Data excerpt:

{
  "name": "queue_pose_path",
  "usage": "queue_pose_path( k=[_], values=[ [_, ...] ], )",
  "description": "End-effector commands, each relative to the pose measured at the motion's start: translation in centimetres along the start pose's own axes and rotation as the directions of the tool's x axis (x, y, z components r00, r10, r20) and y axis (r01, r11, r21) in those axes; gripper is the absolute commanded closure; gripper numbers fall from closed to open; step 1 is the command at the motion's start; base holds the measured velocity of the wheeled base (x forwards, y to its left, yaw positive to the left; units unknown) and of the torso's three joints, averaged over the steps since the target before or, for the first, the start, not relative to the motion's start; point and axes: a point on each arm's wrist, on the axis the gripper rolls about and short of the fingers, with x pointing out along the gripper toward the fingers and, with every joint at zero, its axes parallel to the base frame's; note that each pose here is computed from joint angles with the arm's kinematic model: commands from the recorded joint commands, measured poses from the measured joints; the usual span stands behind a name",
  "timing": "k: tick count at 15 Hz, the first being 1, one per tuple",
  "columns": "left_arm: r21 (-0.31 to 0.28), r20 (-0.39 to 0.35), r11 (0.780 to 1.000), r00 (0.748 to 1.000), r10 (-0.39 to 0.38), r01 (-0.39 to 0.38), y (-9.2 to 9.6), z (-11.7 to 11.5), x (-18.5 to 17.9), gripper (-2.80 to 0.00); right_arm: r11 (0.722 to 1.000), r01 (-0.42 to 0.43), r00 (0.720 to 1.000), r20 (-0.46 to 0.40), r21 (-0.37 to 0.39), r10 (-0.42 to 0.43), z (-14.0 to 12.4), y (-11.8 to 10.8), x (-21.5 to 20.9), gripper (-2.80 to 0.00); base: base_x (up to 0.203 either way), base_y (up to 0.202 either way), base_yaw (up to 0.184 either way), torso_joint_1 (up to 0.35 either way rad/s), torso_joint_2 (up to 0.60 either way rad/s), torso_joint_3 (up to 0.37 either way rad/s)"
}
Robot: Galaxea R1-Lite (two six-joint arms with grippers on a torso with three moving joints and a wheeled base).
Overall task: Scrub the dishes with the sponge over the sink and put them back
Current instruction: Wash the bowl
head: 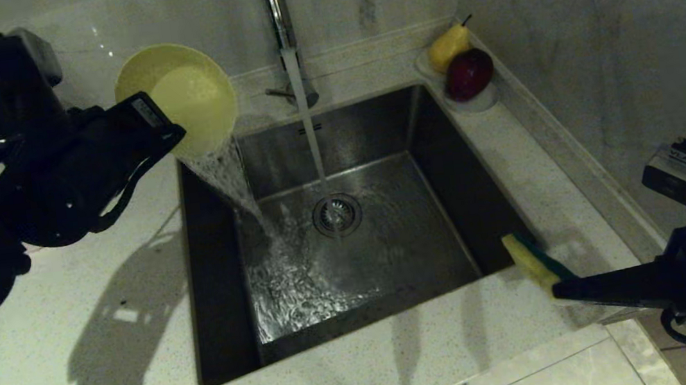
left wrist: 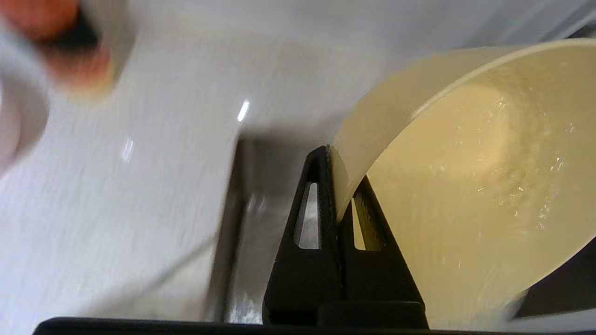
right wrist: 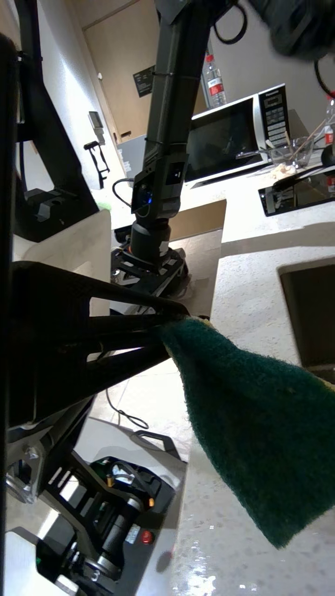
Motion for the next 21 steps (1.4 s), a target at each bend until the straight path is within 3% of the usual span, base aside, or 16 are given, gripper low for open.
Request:
queue_pose_path(
  k=[1, 3, 8, 11, 15, 17, 19, 21],
  values=[
    [-0.026, 0.126, 0.995, 0.988, -0.091, 0.095, 0.8, -0.2, -0.7, 0.0, 1.0, -0.005, 1.0, -0.007, 0.008, 0.005, 0.3, 0.0, 0.2, 0.0, 0.0, 0.0, 0.0, 0.0, 0.0, 0.0],
    [-0.032, 0.204, 0.986, 0.967, -0.152, 0.162, 1.5, 0.4, -0.7, 0.0, 1.0, -0.009, 1.0, -0.011, 0.005, 0.009, 0.2, 0.2, 0.1, 0.0, 0.0, 0.0, 0.0, 0.0, 0.0, 0.0],
    [0.019, 0.321, 0.973, 0.92, -0.223, 0.229, 1.6, 2.5, -1.5, 0.0, 1.0, -0.005, 0.999, -0.032, 0.011, 0.006, 0.4, -0.4, 1.1, 0.0, 0.0, 0.0, 0.0, 0.0, 0.0, 0.0],
    [0.038, 0.341, 0.965, 0.904, -0.258, 0.261, 1.7, 3.3, -2.3, 0.0, 1.0, -0.013, 0.999, -0.04, 0.013, 0.013, 0.3, -0.4, 1.0, 0.0, 0.0, 0.0, 0.0, 0.0, 0.0, 0.0],
    [0.049, 0.345, 0.964, 0.902, -0.26, 0.26, 1.9, 3.8, -3.0, 0.0, 1.0, -0.017, 0.999, -0.042, 0.011, 0.018, -0.1, -0.4, 0.7, 0.0, 0.0, 0.0, 0.0, 0.0, 0.0, 0.0],
    [0.065, 0.246, 0.973, 0.941, -0.23, 0.221, 2.1, 2.6, -2.7, 0.0, 0.999, -0.04, 0.998, -0.056, 0.004, 0.04, -0.7, -0.3, 0.4, 0.0, 0.0, 0.0, 0.0, 0.0, 0.0, 0.0],
    [0.066, 0.072, 0.983, 0.982, -0.175, 0.171, 2.6, 0.8, -2.8, 0.0, 0.998, -0.06, 0.996, -0.067, -0.031, 0.057, -1.0, -0.5, 0.3, 0.0, 0.0, 0.0, 0.0, 0.0, 0.0, 0.0],
    [0.049, -0.143, 0.988, 0.98, -0.136, 0.144, 3.2, -1.0, -3.1, 0.0, 0.994, -0.082, 0.996, -0.051, -0.079, 0.078, -0.9, 0.2, -0.1, 0.0, 0.0, 0.0, 0.0, 0.0, 0.0, 0.0]
  ],
)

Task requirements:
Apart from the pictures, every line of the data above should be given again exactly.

Result of this task:
{
  "name": "queue_pose_path",
  "usage": "queue_pose_path( k=[_], values=[ [_, ...] ], )",
  "description": "End-effector commands, each relative to the pose measured at the motion's start: translation in centimetres along the start pose's own axes and rotation as the directions of the tool's x axis (x, y, z components r00, r10, r20) and y axis (r01, r11, r21) in those axes; gripper is the absolute commanded closure; gripper numbers fall from closed to open; step 1 is the command at the motion's start; base holds the measured velocity of the wheeled base (x forwards, y to its left, yaw positive to the left; units unknown) and of the torso's three joints, averaged over the steps since the target before or, for the first, the start, not relative to the motion's start; point and axes: a point on each arm's wrist, on the axis the gripper rolls about and short of the fingers, with x pointing out along the gripper toward the fingers and, with every joint at zero, its axes parallel to the base frame's; note that each pose here is computed from joint angles with the arm's kinematic model: commands from the recorded joint commands, measured poses from the measured joints; the usual span stands behind a name",
  "timing": "k: tick count at 15 Hz, the first being 1, one per tuple",
  "columns": "left_arm: r21 (-0.31 to 0.28), r20 (-0.39 to 0.35), r11 (0.780 to 1.000), r00 (0.748 to 1.000), r10 (-0.39 to 0.38), r01 (-0.39 to 0.38), y (-9.2 to 9.6), z (-11.7 to 11.5), x (-18.5 to 17.9), gripper (-2.80 to 0.00); right_arm: r11 (0.722 to 1.000), r01 (-0.42 to 0.43), r00 (0.720 to 1.000), r20 (-0.46 to 0.40), r21 (-0.37 to 0.39), r10 (-0.42 to 0.43), z (-14.0 to 12.4), y (-11.8 to 10.8), x (-21.5 to 20.9), gripper (-2.80 to 0.00); base: base_x (up to 0.203 either way), base_y (up to 0.202 either way), base_yaw (up to 0.184 either way), torso_joint_1 (up to 0.35 either way rad/s), torso_joint_2 (up to 0.60 either way rad/s), torso_joint_3 (up to 0.37 either way rad/s)"
}
Robot: Galaxea R1-Lite (two six-joint arms with grippers on a torso with three moving joints and a wheeled base).
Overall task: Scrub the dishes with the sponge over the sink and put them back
Current instruction: Wash the bowl
head: 
left wrist: 
right wrist: 
Motion for the next 21 steps (1.4 s), a target at each bend until the straight path is within 3% of the usual span, base aside, or 16 are given, gripper low for open.
Request:
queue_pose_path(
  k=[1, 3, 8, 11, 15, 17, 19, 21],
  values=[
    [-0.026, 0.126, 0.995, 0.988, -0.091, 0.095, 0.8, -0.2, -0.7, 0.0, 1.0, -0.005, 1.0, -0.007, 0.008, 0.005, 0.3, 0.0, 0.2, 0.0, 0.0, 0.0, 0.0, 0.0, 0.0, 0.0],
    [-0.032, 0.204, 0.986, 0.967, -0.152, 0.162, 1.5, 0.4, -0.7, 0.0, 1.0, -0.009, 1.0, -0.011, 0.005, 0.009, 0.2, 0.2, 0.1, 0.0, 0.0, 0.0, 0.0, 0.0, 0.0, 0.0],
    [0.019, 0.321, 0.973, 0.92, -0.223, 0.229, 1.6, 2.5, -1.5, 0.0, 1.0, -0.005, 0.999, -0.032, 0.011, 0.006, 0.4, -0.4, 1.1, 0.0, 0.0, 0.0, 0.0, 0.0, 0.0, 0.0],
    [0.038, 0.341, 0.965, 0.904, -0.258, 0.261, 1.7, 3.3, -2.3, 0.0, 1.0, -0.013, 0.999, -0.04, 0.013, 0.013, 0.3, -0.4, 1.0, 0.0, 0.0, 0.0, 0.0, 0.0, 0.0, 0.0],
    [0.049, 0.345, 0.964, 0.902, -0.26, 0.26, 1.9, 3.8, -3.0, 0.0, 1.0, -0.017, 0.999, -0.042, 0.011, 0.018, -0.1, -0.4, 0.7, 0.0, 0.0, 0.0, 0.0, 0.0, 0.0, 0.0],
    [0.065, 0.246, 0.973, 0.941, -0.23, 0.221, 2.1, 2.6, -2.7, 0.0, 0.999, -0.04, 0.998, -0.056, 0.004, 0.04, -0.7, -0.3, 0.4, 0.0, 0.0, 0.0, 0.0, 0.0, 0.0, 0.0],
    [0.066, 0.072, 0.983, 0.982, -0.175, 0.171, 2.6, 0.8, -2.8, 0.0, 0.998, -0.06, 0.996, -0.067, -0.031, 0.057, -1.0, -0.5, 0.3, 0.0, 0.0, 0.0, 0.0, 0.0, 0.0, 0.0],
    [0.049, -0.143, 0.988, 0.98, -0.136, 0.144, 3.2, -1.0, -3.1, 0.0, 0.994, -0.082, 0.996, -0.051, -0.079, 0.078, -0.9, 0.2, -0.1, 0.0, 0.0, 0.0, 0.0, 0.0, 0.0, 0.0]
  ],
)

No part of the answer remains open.